Apg-2575, a bcl-2 inhibitor, has been certified as an orphan by FDA for the treatment of WM

  On July 15, Axa Pharma announced that the U.S. Food and Drug Administration (FDA) has granted orphan drug status to its Bcl-2 inhibitor APG-2575 for the treatment of Waldenstrom Macroglobulinemia (WM). This is the first orphan designation for APG-2575 and the second orphan designation for Axa Pharma from the FDA. The third-generation BCR-ABL inhibitor HQP1351, previously developed by Axa Pharmaceuticals, was awarded the first FDA orphan designation in May for chronic myeloid leukemia.

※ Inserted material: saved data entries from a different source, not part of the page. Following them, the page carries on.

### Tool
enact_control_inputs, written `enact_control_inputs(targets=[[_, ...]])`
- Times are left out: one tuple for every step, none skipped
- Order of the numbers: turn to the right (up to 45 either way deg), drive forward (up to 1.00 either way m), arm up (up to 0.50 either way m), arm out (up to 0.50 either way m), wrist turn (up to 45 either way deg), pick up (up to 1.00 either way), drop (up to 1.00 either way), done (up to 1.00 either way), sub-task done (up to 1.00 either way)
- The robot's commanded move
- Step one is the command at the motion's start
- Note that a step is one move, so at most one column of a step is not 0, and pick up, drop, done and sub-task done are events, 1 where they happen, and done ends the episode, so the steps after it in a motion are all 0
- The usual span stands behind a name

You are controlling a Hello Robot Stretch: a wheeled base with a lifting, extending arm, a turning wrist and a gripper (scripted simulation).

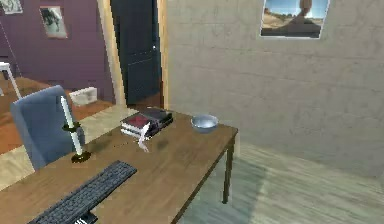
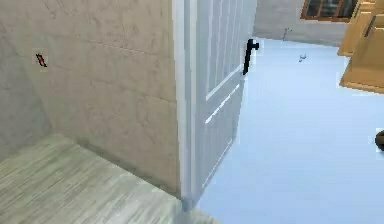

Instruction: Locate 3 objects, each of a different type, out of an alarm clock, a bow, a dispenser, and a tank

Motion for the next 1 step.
enact_control_inputs(targets=[[45.0, 0.0, 0.0, 0.0, 0.0, 0.0, 0.0, 0.0, 0.0]])
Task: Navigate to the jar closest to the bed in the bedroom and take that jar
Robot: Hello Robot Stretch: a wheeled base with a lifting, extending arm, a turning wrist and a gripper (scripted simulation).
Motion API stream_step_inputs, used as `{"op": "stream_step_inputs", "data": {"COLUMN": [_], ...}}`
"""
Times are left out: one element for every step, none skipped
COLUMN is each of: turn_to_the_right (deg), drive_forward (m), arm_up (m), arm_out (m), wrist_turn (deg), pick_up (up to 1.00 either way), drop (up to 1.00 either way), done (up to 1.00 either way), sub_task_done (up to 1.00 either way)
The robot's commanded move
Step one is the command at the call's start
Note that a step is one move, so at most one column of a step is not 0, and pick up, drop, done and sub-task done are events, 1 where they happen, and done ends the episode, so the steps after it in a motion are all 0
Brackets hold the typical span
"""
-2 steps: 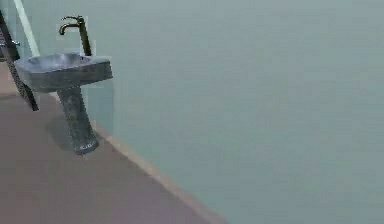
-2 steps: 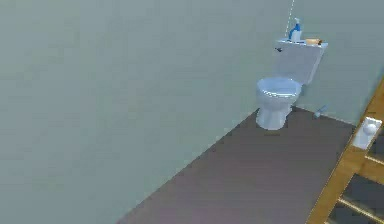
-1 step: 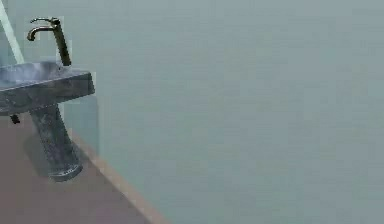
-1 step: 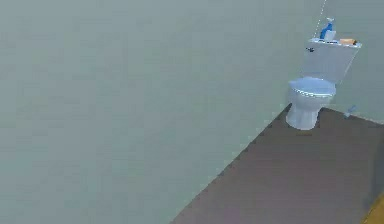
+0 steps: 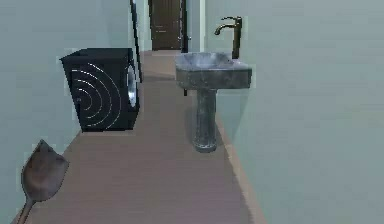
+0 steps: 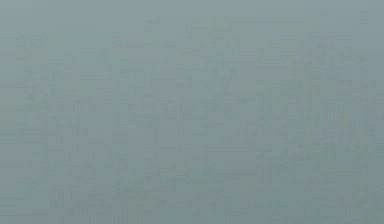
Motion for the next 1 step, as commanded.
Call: {"op": "stream_step_inputs", "data": {"turn_to_the_right": [0.0], "drive_forward": [0.45], "arm_up": [0.0], "arm_out": [0.0], "wrist_turn": [0.0], "pick_up": [0.0], "drop": [0.0], "done": [0.0], "sub_task_done": [0.0]}}
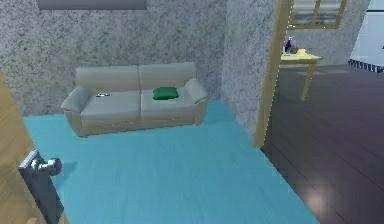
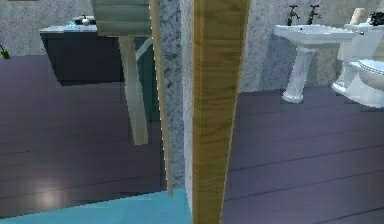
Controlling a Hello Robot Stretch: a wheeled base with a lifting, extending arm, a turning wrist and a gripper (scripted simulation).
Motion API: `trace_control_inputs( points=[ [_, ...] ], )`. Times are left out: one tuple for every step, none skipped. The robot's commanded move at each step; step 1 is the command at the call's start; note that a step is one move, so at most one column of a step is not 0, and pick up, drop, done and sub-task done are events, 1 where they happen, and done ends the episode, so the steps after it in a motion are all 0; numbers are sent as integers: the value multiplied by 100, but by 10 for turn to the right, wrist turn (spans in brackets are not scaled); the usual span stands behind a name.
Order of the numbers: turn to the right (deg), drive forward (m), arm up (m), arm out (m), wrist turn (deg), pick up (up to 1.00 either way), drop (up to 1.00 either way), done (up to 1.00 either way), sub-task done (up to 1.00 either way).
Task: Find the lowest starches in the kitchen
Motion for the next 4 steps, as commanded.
trace_control_inputs(
  points=[
    [240,0,0,0,0,0,0,0,0],
    [0,40,0,0,0,0,0,0,0],
    [240,0,0,0,0,0,0,0,0],
    [0,100,0,0,0,0,0,0,0]
  ],
)
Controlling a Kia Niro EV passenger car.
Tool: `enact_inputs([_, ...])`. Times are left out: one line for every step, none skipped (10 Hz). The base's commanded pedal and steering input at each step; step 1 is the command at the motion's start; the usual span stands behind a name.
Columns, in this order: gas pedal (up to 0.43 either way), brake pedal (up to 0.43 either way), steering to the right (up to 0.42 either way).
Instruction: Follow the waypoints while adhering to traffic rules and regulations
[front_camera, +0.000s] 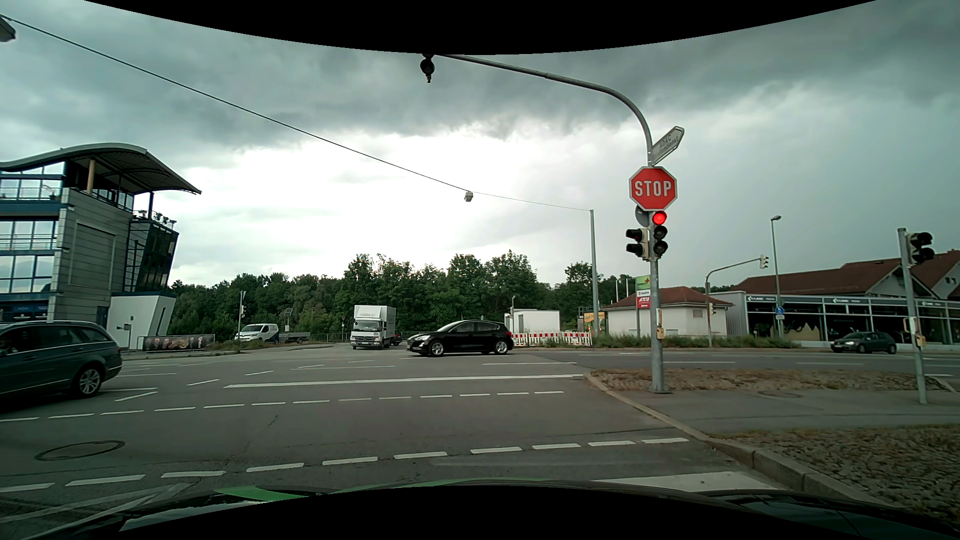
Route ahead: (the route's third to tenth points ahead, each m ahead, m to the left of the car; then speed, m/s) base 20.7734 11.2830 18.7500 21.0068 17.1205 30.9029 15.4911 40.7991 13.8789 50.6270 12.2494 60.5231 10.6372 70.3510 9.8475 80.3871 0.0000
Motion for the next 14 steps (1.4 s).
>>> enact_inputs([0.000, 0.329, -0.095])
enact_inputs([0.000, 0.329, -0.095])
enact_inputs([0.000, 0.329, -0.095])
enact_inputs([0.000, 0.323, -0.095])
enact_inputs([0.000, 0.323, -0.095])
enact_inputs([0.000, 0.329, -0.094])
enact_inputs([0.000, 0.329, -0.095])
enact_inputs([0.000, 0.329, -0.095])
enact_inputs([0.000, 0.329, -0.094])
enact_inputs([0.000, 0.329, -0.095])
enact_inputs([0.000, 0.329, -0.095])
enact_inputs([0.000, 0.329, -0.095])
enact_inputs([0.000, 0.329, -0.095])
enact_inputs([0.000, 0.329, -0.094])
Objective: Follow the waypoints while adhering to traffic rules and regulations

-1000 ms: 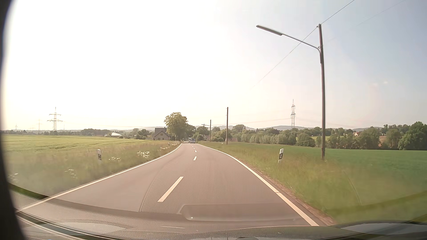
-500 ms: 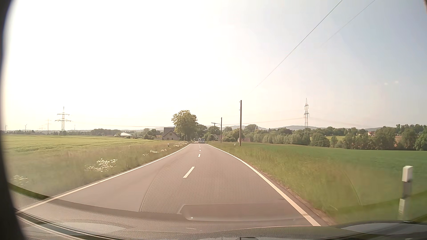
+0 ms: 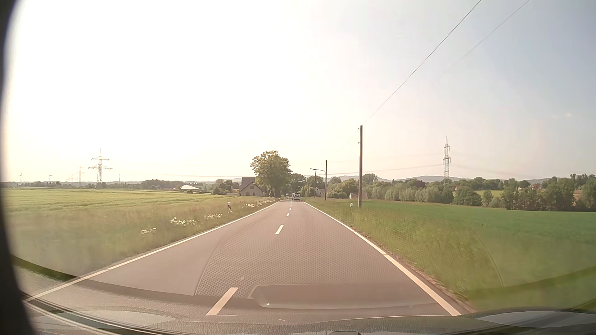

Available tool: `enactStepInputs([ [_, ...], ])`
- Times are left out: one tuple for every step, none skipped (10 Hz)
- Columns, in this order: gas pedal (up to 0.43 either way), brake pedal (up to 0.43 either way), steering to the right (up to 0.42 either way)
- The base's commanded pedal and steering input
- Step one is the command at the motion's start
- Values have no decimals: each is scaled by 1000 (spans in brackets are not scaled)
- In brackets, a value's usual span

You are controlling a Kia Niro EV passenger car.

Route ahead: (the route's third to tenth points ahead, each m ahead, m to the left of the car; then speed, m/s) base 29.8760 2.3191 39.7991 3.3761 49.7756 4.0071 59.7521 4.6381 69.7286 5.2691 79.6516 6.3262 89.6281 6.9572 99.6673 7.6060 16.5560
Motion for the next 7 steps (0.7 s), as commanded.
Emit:
enactStepInputs([
  [177,0,-17],
  [177,0,-9],
  [177,0,-6],
  [189,0,-6],
  [189,0,-6],
  [189,0,-7],
  [189,0,-9],
])
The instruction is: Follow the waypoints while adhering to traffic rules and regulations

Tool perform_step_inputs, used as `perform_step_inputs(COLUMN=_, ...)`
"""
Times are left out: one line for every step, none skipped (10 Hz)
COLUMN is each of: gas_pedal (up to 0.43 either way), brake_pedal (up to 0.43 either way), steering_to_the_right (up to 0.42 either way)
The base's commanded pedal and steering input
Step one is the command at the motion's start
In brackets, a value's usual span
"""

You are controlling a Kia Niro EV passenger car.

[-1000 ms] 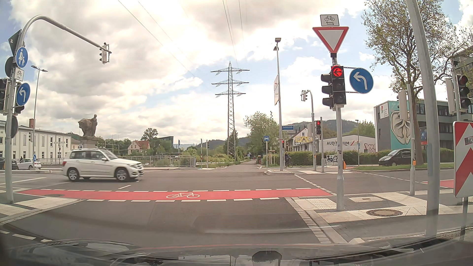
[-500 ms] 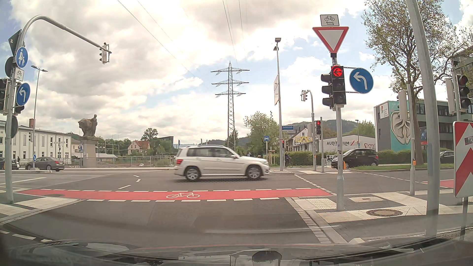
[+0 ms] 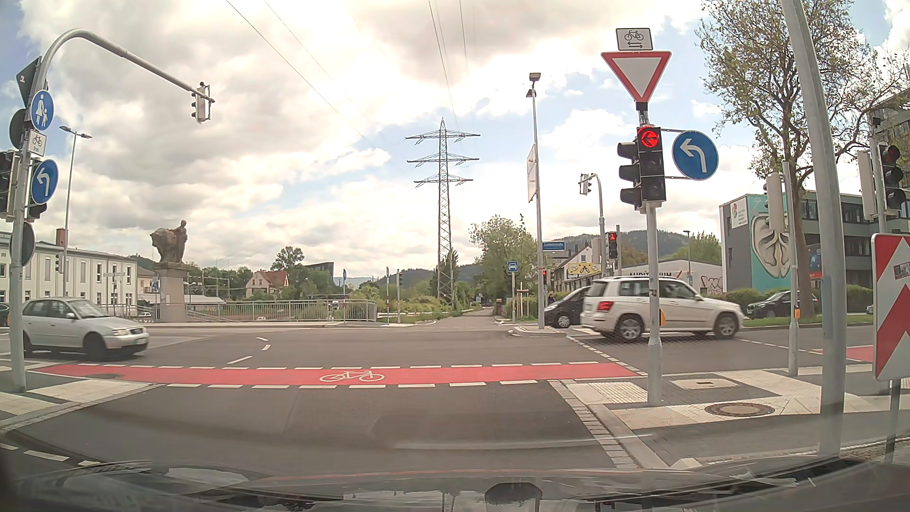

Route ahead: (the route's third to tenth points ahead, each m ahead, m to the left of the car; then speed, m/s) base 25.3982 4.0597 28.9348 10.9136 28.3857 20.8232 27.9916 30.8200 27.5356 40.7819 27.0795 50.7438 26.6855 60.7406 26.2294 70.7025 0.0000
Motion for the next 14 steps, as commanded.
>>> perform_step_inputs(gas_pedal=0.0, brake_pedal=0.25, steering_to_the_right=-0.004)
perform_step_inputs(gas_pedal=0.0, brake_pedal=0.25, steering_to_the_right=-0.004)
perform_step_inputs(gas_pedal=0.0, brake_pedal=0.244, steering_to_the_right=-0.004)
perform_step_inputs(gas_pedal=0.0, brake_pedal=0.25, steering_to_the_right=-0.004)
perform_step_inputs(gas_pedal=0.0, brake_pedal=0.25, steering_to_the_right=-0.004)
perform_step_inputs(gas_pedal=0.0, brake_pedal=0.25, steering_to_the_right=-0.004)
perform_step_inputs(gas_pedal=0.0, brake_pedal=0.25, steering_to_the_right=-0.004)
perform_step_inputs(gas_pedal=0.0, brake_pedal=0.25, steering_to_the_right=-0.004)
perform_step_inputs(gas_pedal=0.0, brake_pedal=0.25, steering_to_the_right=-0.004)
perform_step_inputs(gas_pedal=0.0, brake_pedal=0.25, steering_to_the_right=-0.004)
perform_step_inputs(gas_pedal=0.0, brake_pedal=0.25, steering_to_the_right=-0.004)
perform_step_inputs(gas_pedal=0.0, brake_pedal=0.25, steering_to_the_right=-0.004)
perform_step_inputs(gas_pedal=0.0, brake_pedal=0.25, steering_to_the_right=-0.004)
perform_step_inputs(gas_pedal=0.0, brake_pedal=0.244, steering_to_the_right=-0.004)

  WM is a lymphocytic tumor characterized by infiltration of lymphocytes into the bone marrow with increased serum monoclonal immunoglobulin M (IgM). WM is a rare disease that accounts for less than 2% of non-Hodgkin's lymphoma patients in the United States [1].

  The objective remission rate (ORR) for WM recommended by the current guidelines can reach 80%, but the deep remission rate above the good partial remission (VGPR) is very low (around 20% or less), and more patients will eventually relapse or progress. At the same time, the median age of onset of WM is around 70 years old, and patients' physical conditions are often unable to tolerate intensive treatment. Therefore, the improvement of the therapeutic effect of WM is an urgent clinical problem to be solved.

References：

[1] Datamonitor, Market Spotlight: WM published on April 17, 2020.